Filipe vive intensamente seu trabalho no palco, na rua e no picadeiro. Por isso, quando foi decretada a pandemia de covid-19 em março de 2020, seu trabalho parou e sua vida mudou. “Quando percebi que nosso trabalho representava um perigo sanitário para a comunidade, foi um choque. Minha primeira reação foi diminuir os custos, acabei indo morar de favor na casa da minha vó”, conta.

Nesta entrevista ao Nonada, o artista fala sobre a rotina de quem trabalha na arte circense no Rio Grande do Sul, bastante marcada pela sazonalidade. Organizador e curador do Festival de Artistas de Rua, ele ministra oficinas de Circo, produz e atua no grupo Corpos & Sombras – teatro e circo. “Em comparação com outros países, a arte local, no geral, é bastante desvalorizada.  As pessoas lotam os grandes eventos, pagam R$ 300, às vezes mais, para assistir artistas de fora, mas não colocam R$ 20, R$ 50 reais num ingresso ou mesmo num chapéu, que deveriam ter a mesma equivalência”, lamenta.

Além de todas as atividades no fazer artístico, Filipe é atuante na construção de políticas públicas da área e está como vice-presidente da Associação de Circo do Rio Grande do Sul – Circo Sul. Na avaliação do artista, “depois de aprovar a Lei Aldir Blanc, o grande desafio foi fazer  com que os recursos chegassem aos artistas realmente necessitados, e não fossem usados para campanhas ou acordos políticos, como aconteceu em alguns casos, infelizmente, conseguimos apenas uma redução de danos”.

A conversa, que teve como foco a arte de viver de cultura no Brasil, faz parte de uma reportagem especial da revista impressa do Nonada, que será distribuída gratuitamente em espaços culturais públicos de Porto Alegre e região ainda este ano. Confira a entrevista na íntegra:

Nonada – Como era teu dia de trabalho antes da pandemia?

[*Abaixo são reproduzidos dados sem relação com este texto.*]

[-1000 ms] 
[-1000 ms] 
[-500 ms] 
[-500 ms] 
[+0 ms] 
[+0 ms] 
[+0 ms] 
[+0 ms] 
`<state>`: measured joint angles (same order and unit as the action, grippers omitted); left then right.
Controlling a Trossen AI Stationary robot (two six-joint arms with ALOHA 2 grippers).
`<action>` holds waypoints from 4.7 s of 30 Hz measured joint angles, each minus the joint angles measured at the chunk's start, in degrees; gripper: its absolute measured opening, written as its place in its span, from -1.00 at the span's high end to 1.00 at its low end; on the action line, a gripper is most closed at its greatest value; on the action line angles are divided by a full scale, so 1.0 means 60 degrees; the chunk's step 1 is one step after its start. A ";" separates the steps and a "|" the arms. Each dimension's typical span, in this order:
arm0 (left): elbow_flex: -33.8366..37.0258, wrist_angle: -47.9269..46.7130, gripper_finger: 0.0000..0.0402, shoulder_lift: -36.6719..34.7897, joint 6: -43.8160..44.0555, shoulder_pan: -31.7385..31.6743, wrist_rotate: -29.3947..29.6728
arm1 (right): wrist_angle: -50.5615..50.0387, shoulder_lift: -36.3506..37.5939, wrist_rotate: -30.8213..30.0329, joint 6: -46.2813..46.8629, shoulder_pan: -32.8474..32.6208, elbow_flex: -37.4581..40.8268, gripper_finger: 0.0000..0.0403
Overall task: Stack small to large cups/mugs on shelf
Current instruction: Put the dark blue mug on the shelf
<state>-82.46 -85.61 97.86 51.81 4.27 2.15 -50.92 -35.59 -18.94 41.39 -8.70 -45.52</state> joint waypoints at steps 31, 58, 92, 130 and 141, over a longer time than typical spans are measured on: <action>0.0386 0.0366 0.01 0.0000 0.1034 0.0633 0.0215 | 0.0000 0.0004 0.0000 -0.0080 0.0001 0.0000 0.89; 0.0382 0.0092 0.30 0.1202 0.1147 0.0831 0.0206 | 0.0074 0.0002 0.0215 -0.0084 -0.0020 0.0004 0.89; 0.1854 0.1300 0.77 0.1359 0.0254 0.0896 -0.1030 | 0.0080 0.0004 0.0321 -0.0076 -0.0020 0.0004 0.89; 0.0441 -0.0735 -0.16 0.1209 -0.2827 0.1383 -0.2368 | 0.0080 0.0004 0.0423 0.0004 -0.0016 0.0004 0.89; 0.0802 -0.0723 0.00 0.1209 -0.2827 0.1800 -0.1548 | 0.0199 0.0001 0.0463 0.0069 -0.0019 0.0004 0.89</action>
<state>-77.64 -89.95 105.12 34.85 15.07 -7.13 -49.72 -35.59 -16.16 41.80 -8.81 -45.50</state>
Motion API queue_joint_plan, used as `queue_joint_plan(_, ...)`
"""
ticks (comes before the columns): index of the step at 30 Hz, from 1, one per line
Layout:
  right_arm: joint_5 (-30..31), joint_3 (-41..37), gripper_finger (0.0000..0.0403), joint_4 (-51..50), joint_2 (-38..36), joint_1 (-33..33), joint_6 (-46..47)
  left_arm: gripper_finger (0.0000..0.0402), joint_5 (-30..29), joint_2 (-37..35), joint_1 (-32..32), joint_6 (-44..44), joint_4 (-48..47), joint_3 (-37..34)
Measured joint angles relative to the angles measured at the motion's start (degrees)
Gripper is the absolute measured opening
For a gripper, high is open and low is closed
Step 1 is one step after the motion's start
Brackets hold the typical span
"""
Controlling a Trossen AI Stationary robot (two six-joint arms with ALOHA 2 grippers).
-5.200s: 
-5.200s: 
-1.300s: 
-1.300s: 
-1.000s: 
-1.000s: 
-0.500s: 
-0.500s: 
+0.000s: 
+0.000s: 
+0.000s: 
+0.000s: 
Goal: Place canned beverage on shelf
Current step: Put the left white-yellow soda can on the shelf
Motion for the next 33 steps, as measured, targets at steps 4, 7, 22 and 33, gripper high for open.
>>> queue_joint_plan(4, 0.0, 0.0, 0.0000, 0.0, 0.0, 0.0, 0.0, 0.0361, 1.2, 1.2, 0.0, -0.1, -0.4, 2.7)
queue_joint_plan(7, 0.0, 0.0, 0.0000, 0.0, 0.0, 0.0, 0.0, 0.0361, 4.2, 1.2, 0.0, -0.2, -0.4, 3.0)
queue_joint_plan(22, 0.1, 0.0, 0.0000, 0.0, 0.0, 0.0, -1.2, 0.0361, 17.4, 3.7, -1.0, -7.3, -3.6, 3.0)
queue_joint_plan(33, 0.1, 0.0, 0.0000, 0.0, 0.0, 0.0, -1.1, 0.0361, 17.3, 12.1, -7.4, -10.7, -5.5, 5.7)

Filipe – Por atuar em diversas áreas diferentes, não tenho como descrever uma rotina diária, pois minha organização é toda temporária de acordo com as demandas. Por exemplo, quando abre um edital, dificilmente abre contemplando o trabalho que já desenvolvemos, então sempre temos uma dedicação para adequar nossos projetos aos editais. Quando vendemos um espetáculo, tem um processo de manutenção de equipamentos, ensaios específicos para relembrar alguma coisa, Quando estamos num processo de criação, precisamos dedicar tempo para pesquisar sobre os mais diversos assuntos, eventualmente aparece uma oficina para ministrar, um convite para algum evento social. Enfim, nosso trabalho se dá por etapas, pesquisa, experimentação, consolidação e apresentação e dentro disso temos que encaixar o treinamento físico, intelectual e espiritual, o desenvolvimento de novas técnicas, a vida pessoal e social, as participações nas construções de políticas públicas que nossa classe exige. 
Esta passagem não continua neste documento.